To show the prevalence of the proposed categorization of BCs in real-world networks, we categorize balanced complexes identified in twelve genome-scale metabolic networks of organisms from all kingdoms of life12. While the analyzed networks differ in size, the emergence of balanced complexes is a ubiquitous property for all analyzed networks. However, the percentage of balanced complexes does not correlate with network size (correlation ~ − 0.3 to number of model species, reactions and complexes, respectively, p-value > 0.33). The percentage of balanced complexes observed by Küken et al.12 was between 1.8% in the model of N. pharaonis, followed by 3.2% and 3.8% in metabolic models of P. putida and A. thaliana, respectively, and reached values up to 43.3% and 58% in models of M. acetivorans and M. barkeri (Table S1). They removed blocked reactions from the networks prior to the identification of BCs, which results in the absence of type-I nonstoichiometric BCs. Our results indicate that all remaining categories of BCs, namely: strictly stoichiometric, stoichiometric, and type-II nonstoichiometric, are found across all analyzed genome-scale networks. We find that stoichiometric BCs form the largest group of BCs with 59% to 94% of all BCs identified, except for models of A. thaliana, M. musculus, N. pharaonis and P. putida where stoichiometric BCs could not be found or comprise below 1.5% of all BCs (Fig. 5). In contrast, the class of strictly stoichiometric BCs is present in all twelve analyzed models, with 6% to 94% (on average 26%) of BCs falling into this category. Type-II nonstoichiometric BCs could be identified in the metabolic models of A. thaliana (6%), M. musculus (66%), N. pharaonis (93%) and P. putida (90%). Interestingly, models including type-II nonstoichiometric BCs, were found to include less than 1.5% stoichiometric BCs. Our analysis of metabolic networks from organisms of kingdoms across life shows the prevalence of all proposed factors (stoichiometry, linkage structure and flux bounds) for the formation of BCs in biological networks.

Figure 5
figure 5

Classification of balanced complexes into strictly stoichiometric, stoichiometric and type-II nonstoichiometric. Balanced complexes from twelve genome-scale models of organisms across kingdoms of life are classified and the percentage of model BCs that fall into the respective class is presented. Type-I nonstoichiometric BCs are not present in the analyzed models since blocked reactions were removed from the networks prior to analyses.

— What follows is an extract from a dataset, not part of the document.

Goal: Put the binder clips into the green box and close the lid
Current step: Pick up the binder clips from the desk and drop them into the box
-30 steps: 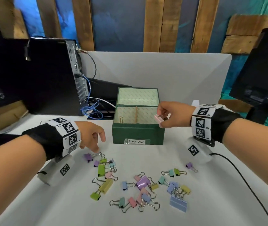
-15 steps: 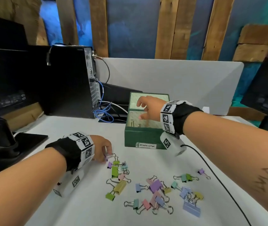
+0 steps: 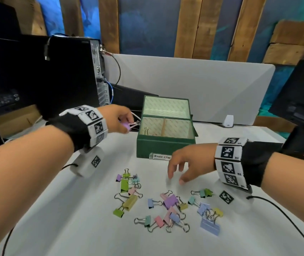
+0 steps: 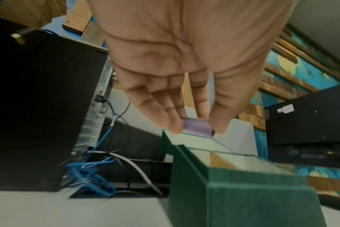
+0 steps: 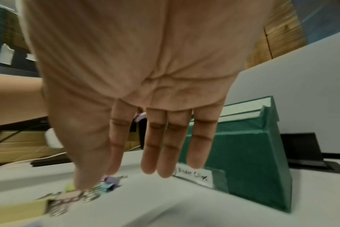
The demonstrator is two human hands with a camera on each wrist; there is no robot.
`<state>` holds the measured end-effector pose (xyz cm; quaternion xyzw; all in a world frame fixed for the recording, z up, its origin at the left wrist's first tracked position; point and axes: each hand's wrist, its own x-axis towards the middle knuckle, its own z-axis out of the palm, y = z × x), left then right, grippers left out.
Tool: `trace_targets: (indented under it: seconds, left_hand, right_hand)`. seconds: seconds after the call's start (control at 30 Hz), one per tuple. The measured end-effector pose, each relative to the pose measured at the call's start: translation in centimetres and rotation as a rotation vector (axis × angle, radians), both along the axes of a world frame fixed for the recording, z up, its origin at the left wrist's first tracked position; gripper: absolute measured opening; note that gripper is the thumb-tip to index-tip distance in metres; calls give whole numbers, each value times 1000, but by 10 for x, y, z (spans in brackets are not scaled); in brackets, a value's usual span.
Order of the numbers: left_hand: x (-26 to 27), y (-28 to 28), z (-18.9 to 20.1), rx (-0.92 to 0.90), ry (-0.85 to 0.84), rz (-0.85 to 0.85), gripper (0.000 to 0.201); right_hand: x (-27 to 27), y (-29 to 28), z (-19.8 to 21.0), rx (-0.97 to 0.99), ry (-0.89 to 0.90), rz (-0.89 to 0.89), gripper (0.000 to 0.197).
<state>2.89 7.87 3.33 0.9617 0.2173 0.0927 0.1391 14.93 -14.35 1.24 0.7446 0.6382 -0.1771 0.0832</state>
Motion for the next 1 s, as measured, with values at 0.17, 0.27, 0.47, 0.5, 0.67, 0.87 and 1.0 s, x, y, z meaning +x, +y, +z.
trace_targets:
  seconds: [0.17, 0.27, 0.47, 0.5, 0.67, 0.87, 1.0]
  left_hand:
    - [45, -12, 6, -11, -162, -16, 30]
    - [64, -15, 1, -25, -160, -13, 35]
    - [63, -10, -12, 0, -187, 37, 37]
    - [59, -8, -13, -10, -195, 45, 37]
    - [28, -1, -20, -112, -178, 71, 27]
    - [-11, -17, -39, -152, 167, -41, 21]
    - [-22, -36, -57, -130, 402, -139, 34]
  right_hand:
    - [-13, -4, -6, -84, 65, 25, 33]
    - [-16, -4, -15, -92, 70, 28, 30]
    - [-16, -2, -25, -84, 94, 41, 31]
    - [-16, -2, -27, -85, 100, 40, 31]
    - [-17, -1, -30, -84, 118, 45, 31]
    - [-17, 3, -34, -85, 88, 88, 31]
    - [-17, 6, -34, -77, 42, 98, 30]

For model references, see Supplementary Information.

Concluding remarks

The nonlinearity and dimensionality of steady state equations makes it extremely difficult to study the properties of metabolic networks. While closed-form solutions seem evasive in most cases, recent approaches exploit balanced complexes as a means to reduce metabolic networks and facilitate steady state analysis. However, the underlying mechanisms leading to the formation of balanced complexes have not been studied so far. This work investigates this question and identifies stoichiometry, linkage structure, irreversibility patterns and flux bounds as the main driving factors behind this phenomenon.

The analysis enables us to classify balanced complexes into distinct stoichiometric and nonstoichiometric categories based on their origins and to study their properties. Formulation of the problem as a linear feasibility program provides a computationally efficient tool that is applicable to even large-scale metabolic networks. It is a fascinating aspect of these results that they are not obtained under any specific kinetic assumptions, which suggest they enjoy a ubiquity and are unperturbed by kinetic approximations. Indeed, examination of several well-established metabolic models demonstrates that all these categories are present in distinct metabolic networks across diverse kingdoms of life.